Copy out each line of the data that contains "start".
________
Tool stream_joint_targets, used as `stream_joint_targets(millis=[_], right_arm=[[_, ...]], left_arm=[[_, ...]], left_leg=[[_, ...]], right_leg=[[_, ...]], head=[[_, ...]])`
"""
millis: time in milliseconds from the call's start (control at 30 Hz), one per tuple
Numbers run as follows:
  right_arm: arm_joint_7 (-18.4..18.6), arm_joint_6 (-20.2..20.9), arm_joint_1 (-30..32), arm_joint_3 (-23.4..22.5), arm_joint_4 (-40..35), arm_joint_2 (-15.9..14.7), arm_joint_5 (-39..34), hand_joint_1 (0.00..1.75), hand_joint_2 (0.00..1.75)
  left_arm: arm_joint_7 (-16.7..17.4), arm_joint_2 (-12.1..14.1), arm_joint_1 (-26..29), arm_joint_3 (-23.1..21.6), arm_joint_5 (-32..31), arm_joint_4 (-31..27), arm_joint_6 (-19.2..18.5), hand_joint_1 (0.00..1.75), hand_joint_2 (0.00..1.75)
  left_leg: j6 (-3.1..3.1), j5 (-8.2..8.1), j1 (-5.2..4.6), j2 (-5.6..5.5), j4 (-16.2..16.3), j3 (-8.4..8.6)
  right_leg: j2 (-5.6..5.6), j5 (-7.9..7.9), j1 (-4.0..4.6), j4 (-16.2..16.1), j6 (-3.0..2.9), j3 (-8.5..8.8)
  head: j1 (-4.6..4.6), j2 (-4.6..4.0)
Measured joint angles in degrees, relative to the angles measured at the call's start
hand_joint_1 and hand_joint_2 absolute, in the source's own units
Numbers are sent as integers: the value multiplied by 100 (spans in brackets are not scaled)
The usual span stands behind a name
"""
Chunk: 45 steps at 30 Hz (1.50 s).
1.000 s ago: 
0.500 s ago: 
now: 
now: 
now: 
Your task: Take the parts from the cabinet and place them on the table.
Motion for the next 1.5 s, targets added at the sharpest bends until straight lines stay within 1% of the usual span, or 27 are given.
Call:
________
## Result of this exercise
millis: time in milliseconds from the call's start (control at 30 Hz), one per tuple
Measured joint angles in degrees, relative to the angles measured at the call's start

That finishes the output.